Neither of these studies used controls or validated psychological instruments creating somewhat subjective matter to deal with and taken with less credibility than any other empirical evidence presented for such studies. Since the tragic events of September 11, 2001, attention has shifted to the psychology of Islamic fundamentalist terrorism. There is a dearth of published literature describing psychological studies of Muslim extremists.

An analysis of this subgroup of Muslim extremist suicide bombers among the Palestinians revealed a profile of individuals described as:

·        ages seventeen to twenty-two

·        uneducated,

·        unemployed

·        unmarried

Most came from respected families that supported their activism, with 30 percent of the families of religious terrorists and 15 percent of the families of secular terrorists reporting their own radical involvement. Peer influence was cited as the major reason for joining a terrorist group, and joining increased social standing. Membership was described as being associated with a fusion of the young adult’s individual identity with the group’s collective identity and goals.

Prison experience was claimed to strengthen group commitment for most terrorists of both types. Anger and hatred without remorse were often expressed, but there was little interest in obtaining weapons of mass destruction localizing both attacks and methods used weaponry chosen to be small arms or homemade explosives.
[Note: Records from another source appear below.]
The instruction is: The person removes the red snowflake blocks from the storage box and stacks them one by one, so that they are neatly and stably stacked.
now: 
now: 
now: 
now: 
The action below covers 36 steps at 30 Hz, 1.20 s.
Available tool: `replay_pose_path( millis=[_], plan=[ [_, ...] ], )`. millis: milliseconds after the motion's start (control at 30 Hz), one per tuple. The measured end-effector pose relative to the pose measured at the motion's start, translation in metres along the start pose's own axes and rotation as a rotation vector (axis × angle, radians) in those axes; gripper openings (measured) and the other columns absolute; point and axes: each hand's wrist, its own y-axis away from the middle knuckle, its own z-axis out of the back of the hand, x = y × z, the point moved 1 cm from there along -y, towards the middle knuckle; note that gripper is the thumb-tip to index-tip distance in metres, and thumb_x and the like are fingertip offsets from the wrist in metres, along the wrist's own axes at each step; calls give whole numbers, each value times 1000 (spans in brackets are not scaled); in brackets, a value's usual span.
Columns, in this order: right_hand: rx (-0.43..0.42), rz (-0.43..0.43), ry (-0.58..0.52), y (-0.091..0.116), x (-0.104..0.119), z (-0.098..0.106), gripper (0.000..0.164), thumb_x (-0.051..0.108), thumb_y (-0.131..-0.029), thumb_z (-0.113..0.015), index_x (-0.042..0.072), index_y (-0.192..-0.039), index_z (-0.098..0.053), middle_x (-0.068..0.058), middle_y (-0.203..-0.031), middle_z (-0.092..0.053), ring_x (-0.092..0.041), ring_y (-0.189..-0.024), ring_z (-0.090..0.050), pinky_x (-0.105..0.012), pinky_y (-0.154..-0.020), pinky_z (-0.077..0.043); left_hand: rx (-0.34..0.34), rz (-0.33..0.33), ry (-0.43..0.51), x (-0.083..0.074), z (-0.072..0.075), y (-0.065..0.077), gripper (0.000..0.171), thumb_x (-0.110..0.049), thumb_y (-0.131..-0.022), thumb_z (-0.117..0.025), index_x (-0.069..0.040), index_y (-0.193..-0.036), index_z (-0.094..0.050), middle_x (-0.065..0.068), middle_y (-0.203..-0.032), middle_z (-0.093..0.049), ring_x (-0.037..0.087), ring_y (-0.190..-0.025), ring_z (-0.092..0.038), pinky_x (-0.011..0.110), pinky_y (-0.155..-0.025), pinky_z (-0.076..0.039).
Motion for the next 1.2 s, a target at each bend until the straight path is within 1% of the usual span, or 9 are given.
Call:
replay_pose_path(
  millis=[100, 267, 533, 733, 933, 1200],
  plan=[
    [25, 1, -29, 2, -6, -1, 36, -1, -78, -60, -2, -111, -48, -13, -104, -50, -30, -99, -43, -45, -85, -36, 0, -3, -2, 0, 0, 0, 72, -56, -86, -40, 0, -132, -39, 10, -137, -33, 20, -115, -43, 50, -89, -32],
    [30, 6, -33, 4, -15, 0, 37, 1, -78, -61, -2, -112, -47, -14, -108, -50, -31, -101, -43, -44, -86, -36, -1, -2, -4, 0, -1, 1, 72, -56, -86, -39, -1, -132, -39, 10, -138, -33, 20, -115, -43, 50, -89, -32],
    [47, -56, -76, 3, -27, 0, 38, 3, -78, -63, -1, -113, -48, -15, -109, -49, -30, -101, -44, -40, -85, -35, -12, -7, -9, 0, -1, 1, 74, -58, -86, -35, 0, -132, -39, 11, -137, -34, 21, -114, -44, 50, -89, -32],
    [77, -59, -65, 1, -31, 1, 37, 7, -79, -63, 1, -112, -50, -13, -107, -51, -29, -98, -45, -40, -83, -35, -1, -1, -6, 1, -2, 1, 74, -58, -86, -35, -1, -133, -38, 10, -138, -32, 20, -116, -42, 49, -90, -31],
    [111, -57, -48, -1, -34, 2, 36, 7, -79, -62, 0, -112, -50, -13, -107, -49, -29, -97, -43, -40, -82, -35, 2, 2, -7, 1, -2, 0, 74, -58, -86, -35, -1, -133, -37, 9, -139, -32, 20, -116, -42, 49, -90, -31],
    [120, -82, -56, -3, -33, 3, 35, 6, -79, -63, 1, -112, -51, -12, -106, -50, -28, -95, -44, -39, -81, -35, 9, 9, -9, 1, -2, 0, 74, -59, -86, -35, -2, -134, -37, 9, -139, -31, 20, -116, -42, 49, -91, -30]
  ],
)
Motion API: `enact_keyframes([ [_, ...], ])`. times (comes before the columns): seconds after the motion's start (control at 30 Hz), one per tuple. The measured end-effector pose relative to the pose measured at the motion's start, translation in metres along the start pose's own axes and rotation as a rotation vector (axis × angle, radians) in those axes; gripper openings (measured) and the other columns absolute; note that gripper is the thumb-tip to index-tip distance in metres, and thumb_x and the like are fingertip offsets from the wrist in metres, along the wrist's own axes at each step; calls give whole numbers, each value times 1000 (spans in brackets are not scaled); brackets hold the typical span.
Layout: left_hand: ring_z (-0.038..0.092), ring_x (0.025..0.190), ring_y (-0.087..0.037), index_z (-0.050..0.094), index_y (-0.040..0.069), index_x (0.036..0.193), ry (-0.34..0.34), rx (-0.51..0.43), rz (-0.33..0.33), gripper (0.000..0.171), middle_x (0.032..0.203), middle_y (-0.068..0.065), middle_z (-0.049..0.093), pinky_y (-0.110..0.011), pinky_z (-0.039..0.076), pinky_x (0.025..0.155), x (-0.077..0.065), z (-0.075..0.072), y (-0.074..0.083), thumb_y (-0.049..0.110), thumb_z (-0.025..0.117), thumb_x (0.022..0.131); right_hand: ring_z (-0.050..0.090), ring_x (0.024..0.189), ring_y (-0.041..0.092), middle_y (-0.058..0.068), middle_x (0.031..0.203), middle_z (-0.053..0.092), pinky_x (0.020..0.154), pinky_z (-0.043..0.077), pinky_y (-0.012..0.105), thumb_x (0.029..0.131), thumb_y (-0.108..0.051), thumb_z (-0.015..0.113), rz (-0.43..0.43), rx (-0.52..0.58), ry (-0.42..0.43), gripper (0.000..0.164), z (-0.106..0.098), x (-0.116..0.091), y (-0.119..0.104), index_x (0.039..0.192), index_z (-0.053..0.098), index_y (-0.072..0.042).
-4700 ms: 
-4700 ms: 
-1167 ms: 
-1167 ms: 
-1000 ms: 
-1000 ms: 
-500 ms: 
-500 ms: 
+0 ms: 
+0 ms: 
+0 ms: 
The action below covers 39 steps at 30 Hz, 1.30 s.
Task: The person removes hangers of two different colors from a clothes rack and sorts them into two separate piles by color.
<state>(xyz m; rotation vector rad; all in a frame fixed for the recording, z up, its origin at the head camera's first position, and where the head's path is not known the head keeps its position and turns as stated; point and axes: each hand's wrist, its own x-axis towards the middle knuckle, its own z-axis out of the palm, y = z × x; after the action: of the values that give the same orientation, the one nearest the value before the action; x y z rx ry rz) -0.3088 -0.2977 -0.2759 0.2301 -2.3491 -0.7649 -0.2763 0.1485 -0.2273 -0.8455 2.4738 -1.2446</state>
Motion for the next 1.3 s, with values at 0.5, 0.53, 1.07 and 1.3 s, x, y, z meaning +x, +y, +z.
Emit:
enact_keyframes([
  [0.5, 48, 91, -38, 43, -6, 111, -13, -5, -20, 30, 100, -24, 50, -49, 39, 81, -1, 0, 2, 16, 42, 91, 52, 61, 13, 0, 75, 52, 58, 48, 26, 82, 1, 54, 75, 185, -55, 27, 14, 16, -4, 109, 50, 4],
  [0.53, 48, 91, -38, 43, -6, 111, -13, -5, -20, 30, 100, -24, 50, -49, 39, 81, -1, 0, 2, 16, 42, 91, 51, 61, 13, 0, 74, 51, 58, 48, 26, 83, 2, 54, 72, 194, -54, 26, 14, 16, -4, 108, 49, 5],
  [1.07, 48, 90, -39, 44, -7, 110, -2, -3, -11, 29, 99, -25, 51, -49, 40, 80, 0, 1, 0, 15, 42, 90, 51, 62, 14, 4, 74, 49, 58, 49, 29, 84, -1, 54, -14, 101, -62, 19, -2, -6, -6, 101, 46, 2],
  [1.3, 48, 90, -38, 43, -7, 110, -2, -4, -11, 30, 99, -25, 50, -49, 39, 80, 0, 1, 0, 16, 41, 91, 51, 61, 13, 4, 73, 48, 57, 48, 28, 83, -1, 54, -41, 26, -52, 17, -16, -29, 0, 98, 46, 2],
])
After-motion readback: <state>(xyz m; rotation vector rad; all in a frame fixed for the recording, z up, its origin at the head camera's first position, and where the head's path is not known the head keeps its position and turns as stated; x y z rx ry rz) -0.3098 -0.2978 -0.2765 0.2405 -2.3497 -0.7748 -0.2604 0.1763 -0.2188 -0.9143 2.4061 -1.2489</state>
Other data compiled of individuals identified as Muslims engaged in terrorism for the new Islamic world order revealed some fragmented childhood trauma and only a few suffered from a personality disorders or paranoia but did have histories of petty crimes committed and most were loners. One appeared to be an al Qaeda leader.

Potentially high-value data were gathered outside the academic research apparatus by United Nations (UN) relief worker Nasra Hassan, based non-scientific or control based interviews with “nearly 250” members of Hamas or Islamic Jihad conducted in Gaza between 1996 and 1999. She reports that the suicide bombers ranged in age from eighteen to thirty-eight, more than half were refugees, “many” were middle class, 2 were sons of millionaires, and none were depressed, although “many” reported that they had been beaten or tortured by Israeli forces.

Unfortunately, Hassan’s lucid and widely cited report does not specify the actual number of terrorist subjects, as well as what proportion of this total subject population were intended suicide bombers, failed suicide bombers, or trainers, and offers no specific demographic, socioeconomic, or psychological data.

Other attempts to account for the behavior of terrorists fall into two general categories: top-down approaches that seek the seeds of terrorism in political, social, economic and evolutionary circumstances bottom-up approaches that explore the characteristics of individuals and groups that turn to terrorism.

These approaches are not mutually exclusive. In fact, approaches such as rational choice theory and relative deprivation/oppression theory combine these points of view, considering interactions between circumstances and actors. While acknowledging the importance of top-down analyses and ultimate causes, this article focuses primarily on bottom-up approaches and proximal causes in sub-state terrorism. The principal approaches are organized into groups for the sake of clarity.

However, it will become apparent that conceptual overlap exists between theories within and between groups. It will also become apparent that a particular fundamental conceptual framework— such as psychoanalysis—may inform diverse theories and that the same theory may be championed from different conceptual frameworks.